# ASSIGNMENT
The whole listing below should be printed again exactly, with no images.

# PROVIDED MATERIAL
☆ ☆ ☆ ☆ ☆ ☆ ☆

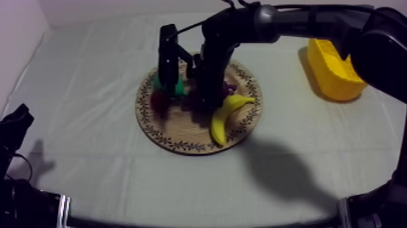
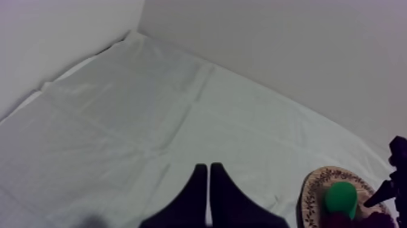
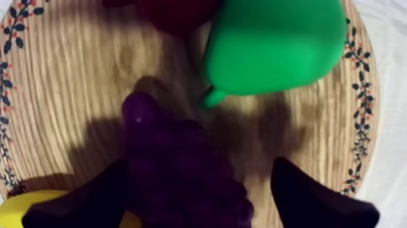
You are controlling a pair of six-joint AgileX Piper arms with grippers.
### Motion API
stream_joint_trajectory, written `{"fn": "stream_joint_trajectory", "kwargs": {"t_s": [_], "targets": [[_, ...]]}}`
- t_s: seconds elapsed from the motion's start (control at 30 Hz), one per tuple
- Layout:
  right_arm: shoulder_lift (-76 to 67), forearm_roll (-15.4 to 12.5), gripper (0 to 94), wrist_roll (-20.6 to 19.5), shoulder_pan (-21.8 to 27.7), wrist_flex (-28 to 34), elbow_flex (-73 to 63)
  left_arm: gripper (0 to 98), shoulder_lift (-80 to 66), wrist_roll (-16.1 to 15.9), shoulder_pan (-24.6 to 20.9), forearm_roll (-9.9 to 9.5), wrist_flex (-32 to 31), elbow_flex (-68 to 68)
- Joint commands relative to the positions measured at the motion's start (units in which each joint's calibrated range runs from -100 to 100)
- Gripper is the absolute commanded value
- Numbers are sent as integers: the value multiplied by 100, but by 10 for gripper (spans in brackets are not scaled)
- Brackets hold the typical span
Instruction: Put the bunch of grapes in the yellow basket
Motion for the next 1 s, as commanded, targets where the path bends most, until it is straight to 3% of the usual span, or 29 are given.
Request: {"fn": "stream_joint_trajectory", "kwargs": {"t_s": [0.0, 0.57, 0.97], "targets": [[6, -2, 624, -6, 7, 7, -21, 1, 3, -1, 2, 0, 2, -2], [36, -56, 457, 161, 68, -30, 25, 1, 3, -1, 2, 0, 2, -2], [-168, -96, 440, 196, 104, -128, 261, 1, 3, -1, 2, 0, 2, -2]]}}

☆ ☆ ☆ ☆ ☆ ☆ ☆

# THE COMPLETED TASK
You are controlling a pair of six-joint AgileX Piper arms with grippers.
### Motion API
stream_joint_trajectory, written `{"fn": "stream_joint_trajectory", "kwargs": {"t_s": [_], "targets": [[_, ...]]}}`
- t_s: seconds elapsed from the motion's start (control at 30 Hz), one per tuple
- Layout:
  right_arm: shoulder_lift (-76 to 67), forearm_roll (-15.4 to 12.5), gripper (0 to 94), wrist_roll (-20.6 to 19.5), shoulder_pan (-21.8 to 27.7), wrist_flex (-28 to 34), elbow_flex (-73 to 63)
  left_arm: gripper (0 to 98), shoulder_lift (-80 to 66), wrist_roll (-16.1 to 15.9), shoulder_pan (-24.6 to 20.9), forearm_roll (-9.9 to 9.5), wrist_flex (-32 to 31), elbow_flex (-68 to 68)
- Joint commands relative to the positions measured at the motion's start (units in which each joint's calibrated range runs from -100 to 100)
- Gripper is the absolute commanded value
- Numbers are sent as integers: the value multiplied by 100, but by 10 for gripper (spans in brackets are not scaled)
- Brackets hold the typical span
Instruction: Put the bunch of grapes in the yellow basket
Motion for the next 1 s, as commanded, targets where the path bends most, until it is straight to 3% of the usual span, or 29 are given.
Request: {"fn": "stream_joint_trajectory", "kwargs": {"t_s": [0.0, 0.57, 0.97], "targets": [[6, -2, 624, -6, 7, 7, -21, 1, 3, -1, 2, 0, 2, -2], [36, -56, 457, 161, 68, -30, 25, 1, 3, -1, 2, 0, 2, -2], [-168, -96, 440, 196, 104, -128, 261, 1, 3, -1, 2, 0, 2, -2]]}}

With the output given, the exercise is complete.